Alain Buffard

Colloque, spectacles, exposition, concert

Alain Buffard © Stéphane Barbier
Alain Buffard © Stéphane Barbier

04.10 > 15.12.17

CN D Pantin, Centre Pompidou

L’œuvre d’Alain Buffard est de celles qui marquent : une ligne de fuite parsemée d’images spectrales, insistantes ; de figures qui ne vous lâchent pas, qui continuent à agir, à infuser,  à déposer sans cesse de nouvelles strates de significations. Comme la silhouette solitaire  de Good Boy, vêtue d’une couche de slips, s’inventant un corps alternatif à force de répétition. Cette même silhouette démultipliée, réaffirmée de manière collective dans Good for... puis Mauvais genre. Comme les étreintes tramées de souvenirs qui peuplent Les Inconsolés. Le désordre qui envahit la scène de Dispositifs 3.1. Comme les voix : celle de Claudia Triozzi,  de Laurence Louppe. Celle d’Anna Halprin, dans le film My Lunch with Anna.
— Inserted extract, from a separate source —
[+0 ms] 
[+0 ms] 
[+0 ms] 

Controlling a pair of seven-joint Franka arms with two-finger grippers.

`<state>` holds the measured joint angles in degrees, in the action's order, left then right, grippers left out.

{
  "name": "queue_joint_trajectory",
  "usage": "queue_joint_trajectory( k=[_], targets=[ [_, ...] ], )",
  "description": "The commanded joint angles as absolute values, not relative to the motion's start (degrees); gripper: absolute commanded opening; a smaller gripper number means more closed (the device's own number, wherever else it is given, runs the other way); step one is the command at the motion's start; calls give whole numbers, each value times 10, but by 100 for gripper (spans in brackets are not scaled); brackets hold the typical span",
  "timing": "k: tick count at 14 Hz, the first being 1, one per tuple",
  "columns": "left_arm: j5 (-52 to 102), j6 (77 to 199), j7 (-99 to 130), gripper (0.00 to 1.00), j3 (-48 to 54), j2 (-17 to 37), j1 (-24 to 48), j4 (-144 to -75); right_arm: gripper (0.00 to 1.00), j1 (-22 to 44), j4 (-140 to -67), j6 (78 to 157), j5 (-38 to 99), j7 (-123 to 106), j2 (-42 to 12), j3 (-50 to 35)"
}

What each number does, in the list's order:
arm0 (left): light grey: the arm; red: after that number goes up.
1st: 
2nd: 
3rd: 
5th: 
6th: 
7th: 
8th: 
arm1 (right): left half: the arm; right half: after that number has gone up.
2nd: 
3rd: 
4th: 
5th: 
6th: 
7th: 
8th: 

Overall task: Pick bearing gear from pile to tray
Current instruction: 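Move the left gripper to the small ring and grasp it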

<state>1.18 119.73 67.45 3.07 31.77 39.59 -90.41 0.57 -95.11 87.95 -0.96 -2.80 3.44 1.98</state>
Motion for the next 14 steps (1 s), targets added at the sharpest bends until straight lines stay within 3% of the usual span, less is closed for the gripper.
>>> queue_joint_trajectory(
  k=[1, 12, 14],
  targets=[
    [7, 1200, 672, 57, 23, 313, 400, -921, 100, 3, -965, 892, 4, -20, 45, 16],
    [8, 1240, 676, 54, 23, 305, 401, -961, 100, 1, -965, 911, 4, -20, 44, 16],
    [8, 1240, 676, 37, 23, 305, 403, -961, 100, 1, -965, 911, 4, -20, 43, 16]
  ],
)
La place d’Alain Buffard dans le champ chorégraphique français est celle d’un électron libre, dont les créations ne rentrent pas dans les cases préétablies ; d’abord interprète dans les années 1980, notamment pour Régine Chopinot, Brigitte Farges ou Daniel Larrieu, il va, de la fin des années 1990 jusqu’à sa mort en 2013, produire une œuvre habitée d’une urgence vitale, où chaque geste est chargé d’une force transgressive qui interroge ce que peut un corps. C’est aussi une place d’incubateur, dont les influences multiples – venant de la danse postmoderne américaine, des arts plastiques ou de la performance – ont contribué à l’élargissement du périmètre de la danse, et du rapport à l’historicité de ses pratiques. La rencontre, dans les années 1990, d’Yvonne Rainer et Anna Halprin, et des travaux d’artistes comme Vito Acconci, Chris Burden ou Bruce Nauman l’ont amené à nourir ce champ de problématiques esthétiques  et discursives qui l’avaient jusque-là peu pénétré.

Son héritage aujourd’hui, est celui d’un chorégraphe qui a maintenu à son point de tension maximale le fil qui relie l’intime au politique – politique des corps, des genres, du sujet ; cette zone où la dialectique de l’INtime / EXtime traduit un désordre dont la création se doit d’être la caisse de résonance. En construisant des figures affectées, travaillées dans leurs formes même par la maladie, le sexe, la mort, il nous lègue une boîte à outils remplie d’objets, de mélodies, de corps troubles et troublants. Territoire collaboratif constamment remis au travail, le laboratoire d’Alain Buffard a également été une plaque tournante pour des artistes et des danseurs issus de tous les champs et de toutes les générations : Good for… en 2001, avec Matthieu Doze, Rachid Ouramdane et Christian Rizzo, Wall dancin’ – Wall fuckin’ avec Régine Chopinot, (Not) a Love Song en 2007 avec Miguel Gutierrez, Vera Mantero, Claudia Triozzi et Vincent Ségal, Self&others en 2008, avec Cecilia Bengolea, François Chaignaud, Matthieu Doze et Hanna Hedman.

L’événement que lui consacre le CN D, à l’occasion du dépôt de ses archives et de celles de sa compagnie, restitue ce terrain créatif comme surface de projection, de réflexion : toutes ces lignes entremêlées seront exposées au travers d’expositions, de films, de danses – reprises et réinterrogées grâce au travail et à la collaboration étroite avec PI:ES, la compagnie qu’il avait créée en 1998.
Un colloque permettra également d’interroger le potentiel de perturbation de cette œuvre qui continue à agir, à déconstruire le normatif par sa production d’autres « modes d’existence ».